Vorrei qui aggiungere che il lavoro di Antonio Nahi non esaurisce la materia della ricerca e dell’elaborazione dei risultati. Lo scavo nel passato e l’interrogazione scrupolosa di documenti e monumenti, lasciati da chi ci ha preceduto, rappresentano un percorso che, prima o poi, risulta remunerativo in termini di scoperte, chiarificazioni e rivelazioni spesso insospettate; ed offrono, allo stesso tempo, l’opportunità di conoscere meglio e di rinsaldare le radici della propria comunità: locale, regionale, nazionale e, perché no?, anche planetaria.

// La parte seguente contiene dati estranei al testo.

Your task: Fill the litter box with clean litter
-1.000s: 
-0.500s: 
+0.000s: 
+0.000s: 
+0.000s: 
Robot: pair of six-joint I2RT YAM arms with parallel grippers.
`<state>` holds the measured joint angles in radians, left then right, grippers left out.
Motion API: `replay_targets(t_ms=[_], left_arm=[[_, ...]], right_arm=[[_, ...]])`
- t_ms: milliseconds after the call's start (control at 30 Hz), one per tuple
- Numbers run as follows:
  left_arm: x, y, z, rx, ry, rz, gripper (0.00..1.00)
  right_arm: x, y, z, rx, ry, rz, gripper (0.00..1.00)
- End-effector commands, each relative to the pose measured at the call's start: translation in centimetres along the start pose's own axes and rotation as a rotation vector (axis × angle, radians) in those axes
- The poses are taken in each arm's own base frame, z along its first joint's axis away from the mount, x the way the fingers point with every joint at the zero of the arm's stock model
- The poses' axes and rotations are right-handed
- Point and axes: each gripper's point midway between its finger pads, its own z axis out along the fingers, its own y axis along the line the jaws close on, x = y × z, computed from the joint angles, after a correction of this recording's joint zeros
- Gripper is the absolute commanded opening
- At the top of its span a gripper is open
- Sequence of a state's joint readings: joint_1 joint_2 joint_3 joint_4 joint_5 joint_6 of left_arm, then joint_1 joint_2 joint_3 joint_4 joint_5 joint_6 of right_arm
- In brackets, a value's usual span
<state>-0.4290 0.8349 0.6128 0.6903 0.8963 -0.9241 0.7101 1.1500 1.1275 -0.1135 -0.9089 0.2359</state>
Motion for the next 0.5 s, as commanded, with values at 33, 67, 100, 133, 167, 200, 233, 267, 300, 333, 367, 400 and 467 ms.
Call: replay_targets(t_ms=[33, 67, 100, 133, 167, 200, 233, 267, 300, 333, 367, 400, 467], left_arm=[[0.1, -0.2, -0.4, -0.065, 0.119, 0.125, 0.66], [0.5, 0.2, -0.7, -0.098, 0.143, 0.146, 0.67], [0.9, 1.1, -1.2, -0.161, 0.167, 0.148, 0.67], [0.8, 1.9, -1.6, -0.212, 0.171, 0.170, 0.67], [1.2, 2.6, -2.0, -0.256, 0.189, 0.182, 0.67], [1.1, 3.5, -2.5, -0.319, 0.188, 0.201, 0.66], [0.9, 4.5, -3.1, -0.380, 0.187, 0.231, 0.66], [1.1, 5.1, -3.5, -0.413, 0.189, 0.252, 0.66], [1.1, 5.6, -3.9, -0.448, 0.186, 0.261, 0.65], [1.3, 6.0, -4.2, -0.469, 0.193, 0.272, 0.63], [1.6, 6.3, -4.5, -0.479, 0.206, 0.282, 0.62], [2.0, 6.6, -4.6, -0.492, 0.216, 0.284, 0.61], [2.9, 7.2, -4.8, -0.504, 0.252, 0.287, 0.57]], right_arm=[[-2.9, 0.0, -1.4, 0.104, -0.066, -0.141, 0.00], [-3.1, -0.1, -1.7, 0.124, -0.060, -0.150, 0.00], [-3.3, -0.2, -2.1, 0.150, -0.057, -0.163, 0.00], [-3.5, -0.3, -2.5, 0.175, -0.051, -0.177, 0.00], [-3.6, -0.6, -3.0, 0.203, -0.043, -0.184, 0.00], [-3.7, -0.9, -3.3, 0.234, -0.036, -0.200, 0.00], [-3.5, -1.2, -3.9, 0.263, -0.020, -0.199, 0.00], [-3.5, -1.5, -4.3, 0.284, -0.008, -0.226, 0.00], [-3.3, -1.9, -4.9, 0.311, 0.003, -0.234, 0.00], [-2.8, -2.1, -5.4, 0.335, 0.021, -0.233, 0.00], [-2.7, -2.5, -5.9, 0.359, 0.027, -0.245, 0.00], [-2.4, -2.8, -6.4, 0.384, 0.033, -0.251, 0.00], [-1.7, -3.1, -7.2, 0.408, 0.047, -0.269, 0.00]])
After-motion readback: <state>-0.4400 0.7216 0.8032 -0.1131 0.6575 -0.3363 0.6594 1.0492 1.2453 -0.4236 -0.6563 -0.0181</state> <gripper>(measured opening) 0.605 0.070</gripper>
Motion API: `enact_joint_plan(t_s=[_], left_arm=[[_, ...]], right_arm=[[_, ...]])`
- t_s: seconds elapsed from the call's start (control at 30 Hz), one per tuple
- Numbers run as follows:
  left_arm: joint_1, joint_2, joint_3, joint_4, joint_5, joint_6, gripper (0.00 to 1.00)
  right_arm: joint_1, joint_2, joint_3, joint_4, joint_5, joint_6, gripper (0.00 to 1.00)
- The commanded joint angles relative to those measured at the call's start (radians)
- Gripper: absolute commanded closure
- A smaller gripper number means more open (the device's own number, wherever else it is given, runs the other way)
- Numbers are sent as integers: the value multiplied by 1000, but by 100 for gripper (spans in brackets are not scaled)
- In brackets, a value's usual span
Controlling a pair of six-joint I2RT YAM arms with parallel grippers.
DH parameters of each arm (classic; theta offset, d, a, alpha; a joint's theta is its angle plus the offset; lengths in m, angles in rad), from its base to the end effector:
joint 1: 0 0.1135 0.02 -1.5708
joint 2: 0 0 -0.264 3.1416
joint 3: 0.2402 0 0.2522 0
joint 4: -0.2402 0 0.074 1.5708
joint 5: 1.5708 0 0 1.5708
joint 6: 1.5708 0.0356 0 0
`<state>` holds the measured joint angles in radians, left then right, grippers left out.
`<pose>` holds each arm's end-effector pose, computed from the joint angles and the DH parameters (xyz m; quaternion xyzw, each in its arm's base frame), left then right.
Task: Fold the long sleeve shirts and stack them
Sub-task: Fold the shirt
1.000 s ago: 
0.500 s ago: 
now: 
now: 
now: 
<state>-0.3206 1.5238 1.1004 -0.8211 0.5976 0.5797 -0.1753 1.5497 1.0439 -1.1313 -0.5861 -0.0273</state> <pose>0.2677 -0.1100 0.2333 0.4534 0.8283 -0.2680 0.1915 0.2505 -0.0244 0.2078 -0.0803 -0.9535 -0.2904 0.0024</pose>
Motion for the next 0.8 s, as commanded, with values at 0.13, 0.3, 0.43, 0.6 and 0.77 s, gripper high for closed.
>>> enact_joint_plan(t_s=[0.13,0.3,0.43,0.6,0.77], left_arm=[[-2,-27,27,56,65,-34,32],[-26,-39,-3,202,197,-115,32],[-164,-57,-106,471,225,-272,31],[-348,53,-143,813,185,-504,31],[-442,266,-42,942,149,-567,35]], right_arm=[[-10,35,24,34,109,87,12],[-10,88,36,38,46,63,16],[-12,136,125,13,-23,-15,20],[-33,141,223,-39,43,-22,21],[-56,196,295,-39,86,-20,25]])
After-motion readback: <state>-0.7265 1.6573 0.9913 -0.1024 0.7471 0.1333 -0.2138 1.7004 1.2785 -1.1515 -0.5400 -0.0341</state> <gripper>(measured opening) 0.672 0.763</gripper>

Ho iniziato il discorso con una citazione e vengo a concluderlo con un’altra, entrambe appartenenti alla medesima fonte, la « Guida allo studio delle tradizioni popolari », pubblicata a Roma, nel 1945. L’autore, Paolo Toschi, ordinario della cattedra delle tradizioni popolari presso la Regia Università di Roma, concludeva la nota introduttiva con queste parole:
« Nella tradizione popolare si rispecchiano i tratti spirituali della nostra gente, si rivela il vero volto dell’Italia. Illuminarla, questa nostra inconfondibile tradizione etnica, con tutti i mezzi offerti dalla scienza, è un dovere della nostra cultura. E ogni sforzo, anche modesto, inteso all’assolvimento di questo dovere, non potrà dirsi vano».
E davvero vano non è, a me sembra, questo non piccolo sforzo dello scrittore, poeta e… comandante della polizia municipale di Melendugno, Antonio Nahi!